**WORK TO BE COMPLETED**
The answer is an exact copy of the lines from the one with "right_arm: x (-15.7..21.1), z" to the end of the listing below, pictures left out.

**AVAILABLE DATA**
----
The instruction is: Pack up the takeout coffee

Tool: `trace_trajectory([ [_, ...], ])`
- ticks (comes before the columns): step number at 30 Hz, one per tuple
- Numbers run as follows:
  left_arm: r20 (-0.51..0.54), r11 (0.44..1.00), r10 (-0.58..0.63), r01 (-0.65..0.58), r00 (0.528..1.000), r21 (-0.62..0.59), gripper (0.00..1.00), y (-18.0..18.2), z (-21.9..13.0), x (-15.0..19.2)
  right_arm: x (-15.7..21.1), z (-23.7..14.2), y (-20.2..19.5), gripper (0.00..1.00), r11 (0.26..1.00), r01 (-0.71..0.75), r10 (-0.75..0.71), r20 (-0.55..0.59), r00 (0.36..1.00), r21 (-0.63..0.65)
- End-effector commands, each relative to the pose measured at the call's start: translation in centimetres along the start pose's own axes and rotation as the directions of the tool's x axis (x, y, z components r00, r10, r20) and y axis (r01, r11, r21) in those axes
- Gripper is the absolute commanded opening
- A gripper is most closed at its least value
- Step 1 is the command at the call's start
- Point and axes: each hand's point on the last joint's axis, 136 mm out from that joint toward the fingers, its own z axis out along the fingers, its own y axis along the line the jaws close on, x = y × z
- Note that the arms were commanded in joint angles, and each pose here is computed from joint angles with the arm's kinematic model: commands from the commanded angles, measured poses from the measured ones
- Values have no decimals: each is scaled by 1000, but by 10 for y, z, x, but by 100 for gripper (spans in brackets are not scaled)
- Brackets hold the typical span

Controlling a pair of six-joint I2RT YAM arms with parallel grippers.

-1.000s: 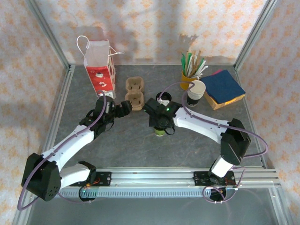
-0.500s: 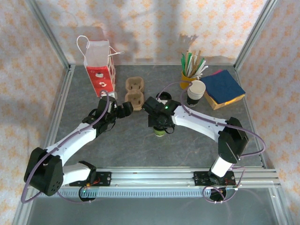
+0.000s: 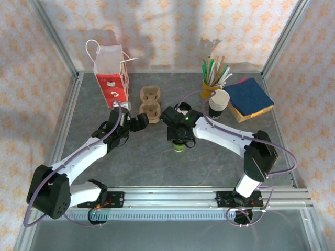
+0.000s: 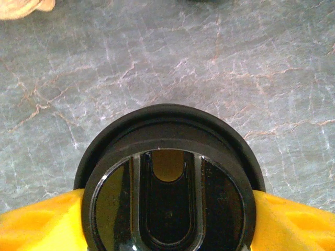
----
**WRITTEN REPLY**
  right_arm: x (-15.7..21.1), z (-23.7..14.2), y (-20.2..19.5), gripper (0.00..1.00), r11 (0.26..1.00), r01 (-0.71..0.75), r10 (-0.75..0.71), r20 (-0.55..0.59), r00 (0.36..1.00), r21 (-0.63..0.65)
- End-effector commands, each relative to the pose measured at the call's start: translation in centimetres along the start pose's own axes and rotation as the directions of the tool's x axis (x, y, z components r00, r10, r20) and y axis (r01, r11, r21) in those axes
- Gripper is the absolute commanded opening
- A gripper is most closed at its least value
- Step 1 is the command at the call's start
- Point and axes: each hand's point on the last joint's axis, 136 mm out from that joint toward the fingers, its own z axis out along the fingers, its own y axis along the line the jaws close on, x = y × z
- Note that the arms were commanded in joint angles, and each pose here is computed from joint angles with the arm's kinematic model: commands from the commanded angles, measured poses from the measured ones
- Values have no decimals: each is scaled by 1000, but by 10 for y, z, x, but by 100 for gripper (spans in brackets are not scaled)
- Brackets hold the typical span

Controlling a pair of six-joint I2RT YAM arms with parallel grippers.

-1.000s: 
-0.500s: 
+0.000s: 
+0.000s: 

The exercise has been completed.